Monday, July 17, 2017

Reflections on Bonhoeffer’s Life Together – 94


“Wherever the service of listening, active helpfulness, and bearing with others is being faithfully performed, the ultimate and highest ministry can also be offered, the service of the Word of God.” Dietrich Bonhoeffer, Life Together, Fortress Press, 2015 (Reader’s Edition), page 80.

Bonhoeffer now explores what it means for brothers and sisters to speak the Word of God to one another, not as a pastor from the pulpit, but as Christians living life together. He writes of “all the comfort, the admonition, the kindness, and the firmness of God” that might be communicated in our relationships. He points out (page 81) that “if proper listening does not precede it [speaking the Word], how can it really be the right word for the other?” He points out that if we are not being helpful in service to others then our words lack credibility.

We must listen before we speak, we must bear with others before we speak, we ought to be aware of our own failings before we speak – but speak we must for “… on the other hand, who wants to accept the responsibility for having been silent when we should have spoken?

Paul writes to the Colossians (3:16), “Let the word of Christ richly dwell within you, with all wisdom teaching and admonishing one another with psalms and hymns and spiritual songs, singing with thankfulness in your hears to God.” The New Testament picture of life together is every member of the body serving the entire body; this includes speaking the Word of Christ to one another as a way of life – not as something that only occurs in structured settings.

Bonhoeffer discusses the tension inherent in the idea of being a people who speak the Word of God to one another…and to others. As he has previously discussed, we are not called to dominate others or to make others into our image of what they should be. We are not called to stamp our motif of religious life on others. We are not called to arrogantly presume to know what is best for others. We are called to listen, to pray, to intercede, to be respectful…and then to speak. As James writes, the wisdom from above is first peaceable – those who think they must shout and clothe their words with super-spiritual code words and jargon don’t understand the spirit of the Lamb and the One who will not break a bruised reed or quench a smoking flax.

“Other persons have their own secrets that may not be violated without the infliction of great harm. Nor can they divulge them without destroying themselves” (pages 81-82). There are times when we need to explicitly confide and confess to another in an appropriate and wise fashion; and such times can bring closure, relief, release, and forgiveness. But we are not dentists looking to pull the teeth of others and we ought not to coax, force, or manipulate others to tell us things which perhaps they ought not to share, or are not ready to share. We ought to seek the healing and health and welfare of others; others are not here to make us look spiritual or wise, they are not here to entertain us with stories of their struggles – we ought not to use the world and its model of continual self-disclosure in our relationships with one another.

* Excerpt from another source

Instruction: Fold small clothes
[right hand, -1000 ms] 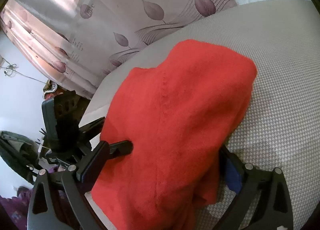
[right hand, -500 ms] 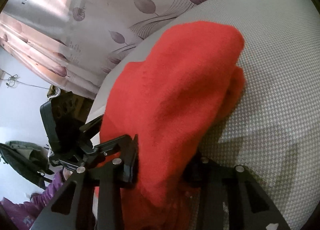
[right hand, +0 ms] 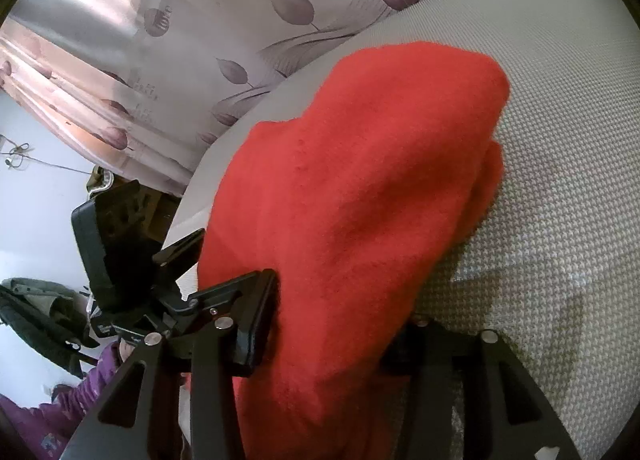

There are likely things in all of our lives, things in our past (if we have lived long enough) that we must speak to God alone about…and if it should be otherwise then we can trust Him to reveal it to us.

Yes, we are to live transparently in our life together, and part of that transparency is that I don’t pretend to be someone I am not, it is acknowledging that outside of Christ I am capable of extreme wickedness, it is acknowledging that I have things in my past which I deeply regret and for which I have sought God’s forgiveness (and the forgiveness of others as appropriate). It is also respecting my brothers and sisters who make such a confession, and respecting whatever “secrets” they may have – loving them where they are and how they are as we walk this pilgrimage together. Then hopefully they will speak the Word of Christ to me, and hopefully I will love them enough to speak the Word of Christ to them. There is a tension, but it is a healthy and holy tension, a tension of the sacred, a tension of caring for friendships, a tension maintained in the humility of sensing and knowing that we have invited one another to share life together in Jesus Christ.